User Manual
A comprehensive guide to using Voiceworks Toolkit for Japanese language study.
Contents
Getting Started
After installing the userscript, browse to the platform. The toolkit activates automatically and you'll notice several enhancements right away:
- A new sidebar menu with Radio Mode and Playlist Mode toggles
- Keyboard shortcuts for playback control
- Infinite scroll replacing pagination
- Translated tags and UI elements (when translation services are enabled)

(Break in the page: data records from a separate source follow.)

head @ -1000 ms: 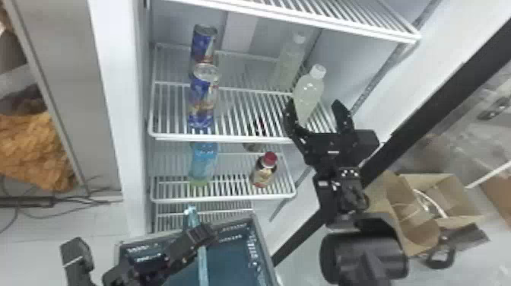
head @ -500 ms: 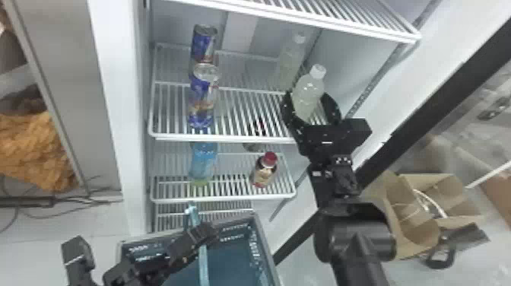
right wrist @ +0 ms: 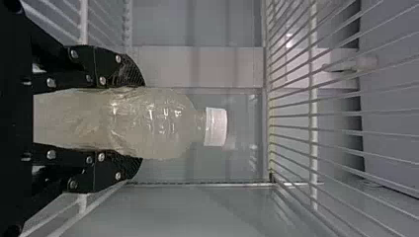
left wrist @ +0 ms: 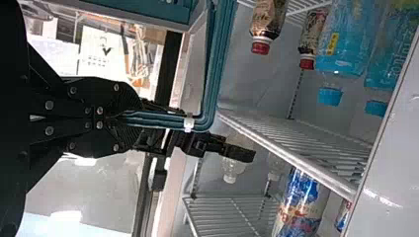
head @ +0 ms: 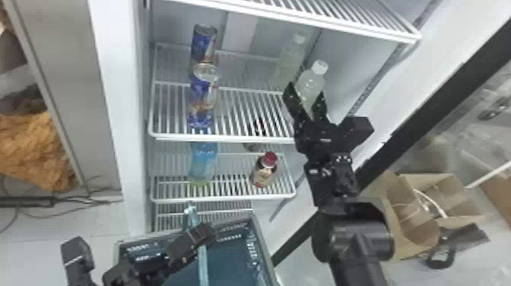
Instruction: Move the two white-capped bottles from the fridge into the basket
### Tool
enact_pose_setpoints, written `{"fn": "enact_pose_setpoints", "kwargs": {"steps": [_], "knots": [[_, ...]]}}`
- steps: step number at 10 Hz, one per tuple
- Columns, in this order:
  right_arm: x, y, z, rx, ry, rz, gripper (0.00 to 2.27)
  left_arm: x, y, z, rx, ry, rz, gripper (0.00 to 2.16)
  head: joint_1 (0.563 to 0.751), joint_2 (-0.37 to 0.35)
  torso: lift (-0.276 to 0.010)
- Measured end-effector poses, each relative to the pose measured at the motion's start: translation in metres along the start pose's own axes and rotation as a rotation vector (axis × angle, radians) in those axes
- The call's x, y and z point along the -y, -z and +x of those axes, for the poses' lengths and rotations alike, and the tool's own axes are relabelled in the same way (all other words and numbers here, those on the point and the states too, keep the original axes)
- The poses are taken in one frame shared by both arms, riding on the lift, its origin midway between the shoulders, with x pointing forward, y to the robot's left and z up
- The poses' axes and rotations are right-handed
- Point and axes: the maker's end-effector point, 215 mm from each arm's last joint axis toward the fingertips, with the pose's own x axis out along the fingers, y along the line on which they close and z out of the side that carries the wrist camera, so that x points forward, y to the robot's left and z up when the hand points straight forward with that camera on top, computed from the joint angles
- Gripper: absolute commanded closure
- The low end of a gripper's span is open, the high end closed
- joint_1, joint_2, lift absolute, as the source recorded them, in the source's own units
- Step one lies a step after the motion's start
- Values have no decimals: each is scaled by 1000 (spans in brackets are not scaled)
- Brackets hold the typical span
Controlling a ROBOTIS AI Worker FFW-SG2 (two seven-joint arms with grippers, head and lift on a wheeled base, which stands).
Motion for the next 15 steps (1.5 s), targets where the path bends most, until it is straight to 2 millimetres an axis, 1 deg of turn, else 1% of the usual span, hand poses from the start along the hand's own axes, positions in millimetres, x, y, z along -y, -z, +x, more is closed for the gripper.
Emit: {"fn": "enact_pose_setpoints", "kwargs": {"steps": [2,4,5,7,8,12,13,14,15], "knots": [[-9,-15,-11,3,-18,50,874,0,-1,-1,5,0,-1,1173,695,-350,0],[-22,-24,-22,-33,-75,102,874,-1,-1,-1,7,0,-3,1173,695,-350,0],[-27,-31,-33,-52,-89,105,872,-1,0,-1,7,1,-3,1173,695,-350,0],[-38,-48,-63,-101,-109,59,871,0,-3,-2,15,3,-2,1173,695,-350,0],[-42,-53,-77,-126,-115,54,868,0,-3,-2,16,3,-2,1173,695,-350,0],[-60,-68,-136,-239,-134,70,854,0,-4,-2,18,3,-1,1173,695,-350,0],[-66,-66,-149,-273,-140,77,852,0,-4,-2,18,3,-1,1173,695,-350,0],[-78,-62,-163,-318,-163,100,852,0,-3,-2,17,3,-1,1171,695,-350,0],[-101,-58,-181,-378,-212,129,852,0,-4,-2,16,4,-1,1171,695,-350,0]]}}
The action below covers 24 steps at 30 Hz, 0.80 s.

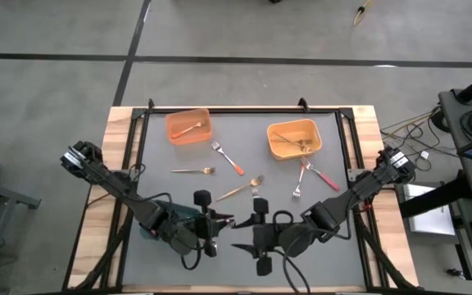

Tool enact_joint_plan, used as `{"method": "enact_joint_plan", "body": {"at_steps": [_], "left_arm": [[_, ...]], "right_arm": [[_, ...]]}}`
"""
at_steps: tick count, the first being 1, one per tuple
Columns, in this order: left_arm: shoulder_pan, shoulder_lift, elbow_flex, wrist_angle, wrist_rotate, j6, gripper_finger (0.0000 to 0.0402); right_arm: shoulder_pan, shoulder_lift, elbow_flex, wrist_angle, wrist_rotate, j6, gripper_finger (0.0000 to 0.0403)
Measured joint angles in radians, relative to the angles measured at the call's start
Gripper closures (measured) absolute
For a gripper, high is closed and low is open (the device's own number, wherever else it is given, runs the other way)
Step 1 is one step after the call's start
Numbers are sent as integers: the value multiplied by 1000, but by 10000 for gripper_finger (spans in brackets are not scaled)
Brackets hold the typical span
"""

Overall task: Sort silverware by color (type)
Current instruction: Put the pink fork into the blue bin

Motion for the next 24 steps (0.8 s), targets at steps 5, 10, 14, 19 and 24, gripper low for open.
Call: {"method": "enact_joint_plan", "body": {"at_steps": [5,10,14,19,24], "left_arm": [[0,0,-1,40,8,-28,386],[-1,1,-3,45,23,-26,386],[-1,1,-3,51,23,-21,386],[-2,1,-3,53,26,-21,386],[-3,1,-3,53,32,-18,386]], "right_arm": [[-25,6,-1,86,-33,-30,207],[-31,20,-1,91,-54,-43,222],[-31,15,-1,82,-52,-46,242],[-15,-16,4,-17,-48,-9,251],[9,-50,5,-105,-40,33,233]]}}
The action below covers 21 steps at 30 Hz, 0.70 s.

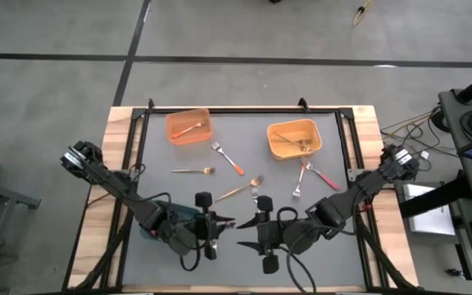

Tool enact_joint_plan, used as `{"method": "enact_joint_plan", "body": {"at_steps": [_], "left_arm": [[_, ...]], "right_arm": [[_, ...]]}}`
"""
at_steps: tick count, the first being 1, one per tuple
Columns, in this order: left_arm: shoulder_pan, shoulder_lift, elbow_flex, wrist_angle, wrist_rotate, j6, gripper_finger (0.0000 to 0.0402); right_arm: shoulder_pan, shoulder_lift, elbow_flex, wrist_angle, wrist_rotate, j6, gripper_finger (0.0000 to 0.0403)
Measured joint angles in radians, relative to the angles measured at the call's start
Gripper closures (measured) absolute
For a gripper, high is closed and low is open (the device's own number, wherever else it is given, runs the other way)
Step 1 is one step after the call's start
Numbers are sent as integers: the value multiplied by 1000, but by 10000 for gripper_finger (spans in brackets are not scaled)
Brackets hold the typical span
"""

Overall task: Sort silverware by color (type)
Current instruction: Put the pink fork into the blue bin

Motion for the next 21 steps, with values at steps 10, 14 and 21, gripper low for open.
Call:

- Progress tracking checkmarks on work cards
Most features work out of the box. AI-powered features need light setup in Settings: Whisper requires a one-time model download, and semantic search requires a Jina API key.
Settings & Configuration
Access the settings panel from the Settings page. The toolkit adds its own configuration sections alongside the native settings.
General Settings
- Language: Switch between English, Chinese, and Japanese UI localization
- SFW Mode: Hide all images and thumbnails for use in public environments
- Infinite Scroll: Toggle automatic page loading on scroll
AI Settings
- Whisper Model: Choose the transcription model size (tiny, small, medium) and quantization level. Larger models are more accurate but use more memory
- Whisper Language: Set the default transcription language (Japanese, English, Chinese, Korean, etc.)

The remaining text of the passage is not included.